--- START ---

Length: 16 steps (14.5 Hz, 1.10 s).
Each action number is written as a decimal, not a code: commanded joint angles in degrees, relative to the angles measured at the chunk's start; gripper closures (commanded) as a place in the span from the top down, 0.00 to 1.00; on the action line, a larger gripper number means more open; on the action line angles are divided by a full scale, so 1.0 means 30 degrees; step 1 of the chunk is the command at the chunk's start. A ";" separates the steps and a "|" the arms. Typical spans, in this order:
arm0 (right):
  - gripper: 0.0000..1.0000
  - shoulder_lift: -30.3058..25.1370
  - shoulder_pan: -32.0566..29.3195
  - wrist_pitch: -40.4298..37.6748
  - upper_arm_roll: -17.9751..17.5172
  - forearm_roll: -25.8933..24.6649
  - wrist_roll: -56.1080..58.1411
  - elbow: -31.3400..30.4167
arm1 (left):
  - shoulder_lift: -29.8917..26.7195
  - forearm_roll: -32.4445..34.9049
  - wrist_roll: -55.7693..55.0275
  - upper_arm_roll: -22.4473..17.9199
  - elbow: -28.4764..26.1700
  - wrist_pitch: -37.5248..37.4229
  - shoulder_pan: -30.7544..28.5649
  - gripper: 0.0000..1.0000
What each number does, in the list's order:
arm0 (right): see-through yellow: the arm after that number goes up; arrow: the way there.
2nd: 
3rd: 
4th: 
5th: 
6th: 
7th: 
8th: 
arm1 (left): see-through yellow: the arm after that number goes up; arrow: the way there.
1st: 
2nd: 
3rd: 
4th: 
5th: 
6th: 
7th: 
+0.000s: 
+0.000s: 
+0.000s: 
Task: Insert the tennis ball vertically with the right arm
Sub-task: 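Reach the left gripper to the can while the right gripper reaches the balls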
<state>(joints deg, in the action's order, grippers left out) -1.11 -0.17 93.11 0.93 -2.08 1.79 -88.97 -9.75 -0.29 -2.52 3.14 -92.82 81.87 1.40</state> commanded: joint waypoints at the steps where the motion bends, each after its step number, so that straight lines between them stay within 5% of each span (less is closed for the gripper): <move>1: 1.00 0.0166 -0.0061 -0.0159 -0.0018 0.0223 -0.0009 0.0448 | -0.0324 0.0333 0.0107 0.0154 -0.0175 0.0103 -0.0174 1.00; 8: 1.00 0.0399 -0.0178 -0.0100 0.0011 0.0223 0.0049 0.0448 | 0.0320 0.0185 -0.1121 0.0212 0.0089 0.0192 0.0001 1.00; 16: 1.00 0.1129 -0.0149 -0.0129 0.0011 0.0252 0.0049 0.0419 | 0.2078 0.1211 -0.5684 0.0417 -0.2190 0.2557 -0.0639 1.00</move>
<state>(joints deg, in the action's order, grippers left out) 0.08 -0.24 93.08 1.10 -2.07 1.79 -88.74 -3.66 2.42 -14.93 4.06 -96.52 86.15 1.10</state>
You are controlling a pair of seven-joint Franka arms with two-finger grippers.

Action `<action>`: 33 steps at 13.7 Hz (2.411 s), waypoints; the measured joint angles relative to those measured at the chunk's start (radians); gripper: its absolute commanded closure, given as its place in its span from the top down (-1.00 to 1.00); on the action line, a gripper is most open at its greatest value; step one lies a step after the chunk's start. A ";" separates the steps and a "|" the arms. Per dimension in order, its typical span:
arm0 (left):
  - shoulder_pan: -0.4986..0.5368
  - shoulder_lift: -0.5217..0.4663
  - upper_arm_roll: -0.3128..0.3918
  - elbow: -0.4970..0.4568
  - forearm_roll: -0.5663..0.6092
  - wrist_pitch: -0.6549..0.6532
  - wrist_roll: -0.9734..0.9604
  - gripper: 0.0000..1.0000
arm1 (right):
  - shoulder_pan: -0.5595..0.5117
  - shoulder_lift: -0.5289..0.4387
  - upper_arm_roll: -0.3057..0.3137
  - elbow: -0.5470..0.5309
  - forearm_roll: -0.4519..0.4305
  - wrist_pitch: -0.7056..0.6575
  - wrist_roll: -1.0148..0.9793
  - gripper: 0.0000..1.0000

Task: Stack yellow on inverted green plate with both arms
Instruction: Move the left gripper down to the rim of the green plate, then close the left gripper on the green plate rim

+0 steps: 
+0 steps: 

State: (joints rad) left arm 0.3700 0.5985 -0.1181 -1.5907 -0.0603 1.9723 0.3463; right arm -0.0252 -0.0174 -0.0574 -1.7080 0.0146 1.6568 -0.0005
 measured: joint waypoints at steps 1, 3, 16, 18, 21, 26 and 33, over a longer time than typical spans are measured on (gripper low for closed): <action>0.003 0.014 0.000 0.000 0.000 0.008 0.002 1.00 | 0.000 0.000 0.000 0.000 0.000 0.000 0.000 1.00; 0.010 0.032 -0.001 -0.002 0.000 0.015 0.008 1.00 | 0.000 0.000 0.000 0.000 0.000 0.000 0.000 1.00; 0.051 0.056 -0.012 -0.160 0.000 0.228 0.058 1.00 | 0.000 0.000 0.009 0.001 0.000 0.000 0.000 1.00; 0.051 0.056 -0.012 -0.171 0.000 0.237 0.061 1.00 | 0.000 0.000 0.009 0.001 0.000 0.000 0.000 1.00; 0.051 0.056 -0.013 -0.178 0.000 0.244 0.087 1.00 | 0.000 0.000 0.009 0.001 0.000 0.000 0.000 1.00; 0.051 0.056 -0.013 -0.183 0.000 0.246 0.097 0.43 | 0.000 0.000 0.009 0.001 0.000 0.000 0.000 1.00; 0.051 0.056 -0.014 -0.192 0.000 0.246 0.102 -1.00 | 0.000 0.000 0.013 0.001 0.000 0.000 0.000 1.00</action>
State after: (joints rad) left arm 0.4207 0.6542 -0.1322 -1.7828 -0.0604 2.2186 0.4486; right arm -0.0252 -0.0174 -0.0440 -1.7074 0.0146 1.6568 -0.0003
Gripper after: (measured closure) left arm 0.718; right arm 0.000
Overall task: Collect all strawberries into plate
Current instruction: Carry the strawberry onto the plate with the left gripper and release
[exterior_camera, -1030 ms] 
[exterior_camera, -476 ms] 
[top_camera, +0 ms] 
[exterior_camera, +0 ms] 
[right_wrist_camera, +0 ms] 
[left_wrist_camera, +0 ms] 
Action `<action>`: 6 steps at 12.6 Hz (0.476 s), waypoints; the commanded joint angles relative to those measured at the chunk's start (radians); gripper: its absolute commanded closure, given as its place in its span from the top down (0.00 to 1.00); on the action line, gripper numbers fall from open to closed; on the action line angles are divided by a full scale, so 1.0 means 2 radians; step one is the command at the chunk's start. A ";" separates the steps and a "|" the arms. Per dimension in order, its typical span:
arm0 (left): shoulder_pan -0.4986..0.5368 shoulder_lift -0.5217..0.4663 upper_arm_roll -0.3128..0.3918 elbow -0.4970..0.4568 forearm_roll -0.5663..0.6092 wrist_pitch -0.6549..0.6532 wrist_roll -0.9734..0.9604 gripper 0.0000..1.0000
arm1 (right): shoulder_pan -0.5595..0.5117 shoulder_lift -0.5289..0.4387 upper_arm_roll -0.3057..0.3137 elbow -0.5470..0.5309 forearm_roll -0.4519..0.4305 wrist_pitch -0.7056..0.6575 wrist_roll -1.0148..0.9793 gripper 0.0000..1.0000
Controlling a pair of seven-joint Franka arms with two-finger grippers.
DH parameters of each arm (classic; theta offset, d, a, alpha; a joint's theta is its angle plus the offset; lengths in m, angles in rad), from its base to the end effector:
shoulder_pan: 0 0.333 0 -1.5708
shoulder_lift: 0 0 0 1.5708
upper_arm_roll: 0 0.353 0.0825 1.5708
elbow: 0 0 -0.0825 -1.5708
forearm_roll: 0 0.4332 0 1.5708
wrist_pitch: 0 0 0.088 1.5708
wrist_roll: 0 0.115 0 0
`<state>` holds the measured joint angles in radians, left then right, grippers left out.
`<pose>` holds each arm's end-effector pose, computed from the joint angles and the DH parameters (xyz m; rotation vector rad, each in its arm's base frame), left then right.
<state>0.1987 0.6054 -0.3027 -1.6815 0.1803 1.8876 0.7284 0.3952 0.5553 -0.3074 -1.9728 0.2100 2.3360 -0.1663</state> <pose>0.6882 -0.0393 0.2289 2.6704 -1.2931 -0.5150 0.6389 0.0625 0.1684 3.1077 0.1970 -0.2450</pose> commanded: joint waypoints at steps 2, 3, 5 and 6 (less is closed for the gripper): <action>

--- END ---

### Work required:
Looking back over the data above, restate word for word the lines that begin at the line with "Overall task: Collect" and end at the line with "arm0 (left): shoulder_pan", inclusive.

### Expected output:
Overall task: Collect all strawberries into plate
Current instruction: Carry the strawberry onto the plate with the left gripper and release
[exterior_camera, -1030 ms] 
[exterior_camera, -476 ms] 
[top_camera, +0 ms] 
[exterior_camera, +0 ms] 
[right_wrist_camera, +0 ms] 
[left_wrist_camera, +0 ms] 
Action `<action>`: 6 steps at 12.6 Hz (0.476 s), waypoints; the commanded joint angles relative to those measured at the chunk's start (radians); gripper: its absolute commanded closure, given as its place in its span from the top down (0.00 to 1.00); on the action line, gripper numbers fall from open to closed; on the action line angles are divided by a full scale, so 1.0 means 2 radians; step one is the command at the chunk's start. A ";" separates the steps and a "|" the arms. Per dimension in order, its typical span:
arm0 (left): shoulder_pan -0.4986..0.5368 shoulder_lift -0.5217..0.4663 upper_arm_roll -0.3128..0.3918 elbow -0.4970..0.4568 forearm_roll -0.5663..0.6092 wrist_pitch -0.6549..0.6532 wrist_roll -0.9734..0.9604 gripper 0.0000..1.0000

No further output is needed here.